Reproduce, exactly and in full, only the lines below from the one containing "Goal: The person" through the one containing "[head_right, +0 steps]".

● ● ●

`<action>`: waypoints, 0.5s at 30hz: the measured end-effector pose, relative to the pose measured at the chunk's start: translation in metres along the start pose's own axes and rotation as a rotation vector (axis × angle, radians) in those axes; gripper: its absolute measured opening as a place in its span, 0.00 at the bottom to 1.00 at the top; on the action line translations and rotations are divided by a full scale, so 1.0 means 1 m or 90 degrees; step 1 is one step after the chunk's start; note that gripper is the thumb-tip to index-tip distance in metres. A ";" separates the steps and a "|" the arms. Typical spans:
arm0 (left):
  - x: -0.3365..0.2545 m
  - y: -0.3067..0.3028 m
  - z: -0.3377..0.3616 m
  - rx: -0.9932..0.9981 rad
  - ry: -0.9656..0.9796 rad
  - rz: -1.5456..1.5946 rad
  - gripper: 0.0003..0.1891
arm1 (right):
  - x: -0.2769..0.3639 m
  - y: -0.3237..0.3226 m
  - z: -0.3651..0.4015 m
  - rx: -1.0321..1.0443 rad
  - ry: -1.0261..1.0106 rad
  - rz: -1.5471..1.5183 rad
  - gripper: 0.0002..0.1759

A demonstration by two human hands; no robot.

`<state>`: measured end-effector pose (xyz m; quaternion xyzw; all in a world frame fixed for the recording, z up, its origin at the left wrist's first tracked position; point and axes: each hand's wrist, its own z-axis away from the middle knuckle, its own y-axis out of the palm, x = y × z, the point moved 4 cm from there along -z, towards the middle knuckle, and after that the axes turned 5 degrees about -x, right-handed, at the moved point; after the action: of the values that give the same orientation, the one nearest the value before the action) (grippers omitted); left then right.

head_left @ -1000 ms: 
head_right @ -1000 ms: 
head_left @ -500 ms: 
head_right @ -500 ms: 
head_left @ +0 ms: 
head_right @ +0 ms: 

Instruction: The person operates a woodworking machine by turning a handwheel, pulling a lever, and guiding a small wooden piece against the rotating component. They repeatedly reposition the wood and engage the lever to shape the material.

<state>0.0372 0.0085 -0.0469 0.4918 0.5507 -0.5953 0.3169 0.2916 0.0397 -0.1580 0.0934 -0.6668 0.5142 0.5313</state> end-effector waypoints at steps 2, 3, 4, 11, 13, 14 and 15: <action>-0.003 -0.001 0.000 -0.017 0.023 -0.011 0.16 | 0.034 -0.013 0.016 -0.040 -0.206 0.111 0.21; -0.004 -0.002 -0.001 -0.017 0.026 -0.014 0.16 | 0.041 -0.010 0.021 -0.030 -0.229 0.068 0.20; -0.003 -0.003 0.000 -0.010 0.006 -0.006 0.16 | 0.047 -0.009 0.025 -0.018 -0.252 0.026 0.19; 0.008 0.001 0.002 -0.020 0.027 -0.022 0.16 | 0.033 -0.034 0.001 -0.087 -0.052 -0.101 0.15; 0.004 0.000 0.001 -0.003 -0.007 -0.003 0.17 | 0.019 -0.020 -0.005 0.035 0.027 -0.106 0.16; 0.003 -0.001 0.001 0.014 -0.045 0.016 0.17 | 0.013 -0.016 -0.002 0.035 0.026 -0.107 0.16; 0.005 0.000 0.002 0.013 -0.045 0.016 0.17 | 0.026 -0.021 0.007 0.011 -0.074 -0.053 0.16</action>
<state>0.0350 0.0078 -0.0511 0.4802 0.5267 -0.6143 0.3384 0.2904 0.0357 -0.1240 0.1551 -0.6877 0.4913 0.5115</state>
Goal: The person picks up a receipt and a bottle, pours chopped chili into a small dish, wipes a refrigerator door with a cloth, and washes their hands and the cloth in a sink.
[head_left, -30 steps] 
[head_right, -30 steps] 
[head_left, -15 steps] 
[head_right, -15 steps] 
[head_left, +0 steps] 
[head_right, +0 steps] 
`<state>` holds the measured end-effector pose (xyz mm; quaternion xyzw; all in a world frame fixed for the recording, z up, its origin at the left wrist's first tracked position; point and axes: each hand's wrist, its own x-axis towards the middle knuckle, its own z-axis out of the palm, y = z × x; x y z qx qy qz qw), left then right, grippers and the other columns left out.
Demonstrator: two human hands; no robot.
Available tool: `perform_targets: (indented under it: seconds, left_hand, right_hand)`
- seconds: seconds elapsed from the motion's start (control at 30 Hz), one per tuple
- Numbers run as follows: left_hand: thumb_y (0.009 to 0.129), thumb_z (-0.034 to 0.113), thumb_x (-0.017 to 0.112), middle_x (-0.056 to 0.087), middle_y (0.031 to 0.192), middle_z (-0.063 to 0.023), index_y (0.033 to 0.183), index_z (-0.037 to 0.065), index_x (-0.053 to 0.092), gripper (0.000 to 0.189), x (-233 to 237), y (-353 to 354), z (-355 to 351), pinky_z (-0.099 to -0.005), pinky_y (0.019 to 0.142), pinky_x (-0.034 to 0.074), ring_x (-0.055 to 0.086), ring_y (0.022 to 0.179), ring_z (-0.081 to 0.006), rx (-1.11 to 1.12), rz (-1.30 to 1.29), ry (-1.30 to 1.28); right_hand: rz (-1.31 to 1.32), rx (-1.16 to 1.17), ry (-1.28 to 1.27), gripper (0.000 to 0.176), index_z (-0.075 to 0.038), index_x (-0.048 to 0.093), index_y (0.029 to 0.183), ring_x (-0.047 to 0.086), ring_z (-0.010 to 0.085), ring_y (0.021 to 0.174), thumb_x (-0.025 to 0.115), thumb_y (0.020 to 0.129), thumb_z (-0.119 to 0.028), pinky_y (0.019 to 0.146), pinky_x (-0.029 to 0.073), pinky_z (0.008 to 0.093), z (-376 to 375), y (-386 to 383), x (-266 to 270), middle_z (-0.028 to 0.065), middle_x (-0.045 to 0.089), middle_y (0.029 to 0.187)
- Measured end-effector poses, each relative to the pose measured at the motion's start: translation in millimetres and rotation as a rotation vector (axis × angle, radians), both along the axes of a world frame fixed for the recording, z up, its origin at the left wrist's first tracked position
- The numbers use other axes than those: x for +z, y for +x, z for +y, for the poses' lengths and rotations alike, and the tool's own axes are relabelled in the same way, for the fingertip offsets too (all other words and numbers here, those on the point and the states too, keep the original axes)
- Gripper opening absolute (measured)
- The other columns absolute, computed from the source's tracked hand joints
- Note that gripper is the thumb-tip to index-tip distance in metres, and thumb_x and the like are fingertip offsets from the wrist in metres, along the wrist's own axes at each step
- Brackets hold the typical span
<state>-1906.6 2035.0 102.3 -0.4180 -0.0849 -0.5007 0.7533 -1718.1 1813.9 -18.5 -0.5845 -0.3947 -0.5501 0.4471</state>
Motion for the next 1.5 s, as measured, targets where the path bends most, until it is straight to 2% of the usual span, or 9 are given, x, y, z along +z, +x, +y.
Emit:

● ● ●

▸ **EXERCISE SOLUTION**
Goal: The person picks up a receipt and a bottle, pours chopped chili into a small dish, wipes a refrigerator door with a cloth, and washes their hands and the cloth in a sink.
[head_left, -30 steps] 
[head_right, -30 steps] 
[head_left, -15 steps] 
[head_right, -15 steps] 
[head_left, +0 steps] 
[head_right, +0 steps] 

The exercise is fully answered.